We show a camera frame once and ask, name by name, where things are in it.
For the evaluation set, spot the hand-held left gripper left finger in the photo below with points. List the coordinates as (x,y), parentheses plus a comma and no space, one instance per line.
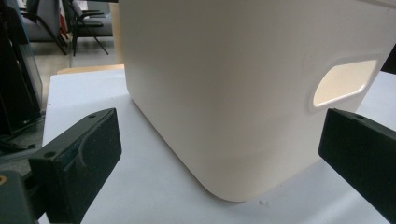
(76,161)

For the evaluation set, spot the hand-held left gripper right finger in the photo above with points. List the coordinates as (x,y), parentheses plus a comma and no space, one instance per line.
(358,149)

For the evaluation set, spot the white plastic storage bin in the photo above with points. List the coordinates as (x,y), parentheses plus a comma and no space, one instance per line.
(230,93)

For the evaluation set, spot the light wooden table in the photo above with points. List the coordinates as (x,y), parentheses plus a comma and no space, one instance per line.
(93,68)

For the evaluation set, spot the dark glass panel stand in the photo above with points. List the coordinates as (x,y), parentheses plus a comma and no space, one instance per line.
(17,71)

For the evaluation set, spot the black metal chair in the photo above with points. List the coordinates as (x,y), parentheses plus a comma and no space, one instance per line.
(88,21)

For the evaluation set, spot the grey armchair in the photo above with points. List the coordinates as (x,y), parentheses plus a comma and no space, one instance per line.
(42,23)

- **Requirement**
Output the entries exactly as they appear, with no pictures included.

- **Finished exercise**
We show a camera frame once and ask, name by name, where things are in it.
For the evaluation set, spot the hand-held left gripper left finger in the photo below with points. List the coordinates as (x,y), parentheses plus a comma and no space, one instance per line.
(76,161)

For the evaluation set, spot the hand-held left gripper right finger in the photo above with points. List the coordinates as (x,y), parentheses plus a comma and no space, one instance per line.
(358,149)

For the evaluation set, spot the white plastic storage bin in the photo above with points. List the coordinates as (x,y), parentheses plus a comma and no space, one instance per line.
(230,93)

For the evaluation set, spot the light wooden table in the photo above with points. List the coordinates as (x,y), parentheses plus a comma and no space, one instance per line.
(93,68)

For the evaluation set, spot the dark glass panel stand in the photo above with points. List the coordinates as (x,y), parentheses plus a comma and no space, one instance per line.
(17,71)

For the evaluation set, spot the black metal chair in the photo above with points. List the coordinates as (x,y), parentheses plus a comma and no space, one instance per line.
(88,21)

For the evaluation set, spot the grey armchair in the photo above with points. List the coordinates as (x,y), parentheses plus a comma and no space, one instance per line.
(42,23)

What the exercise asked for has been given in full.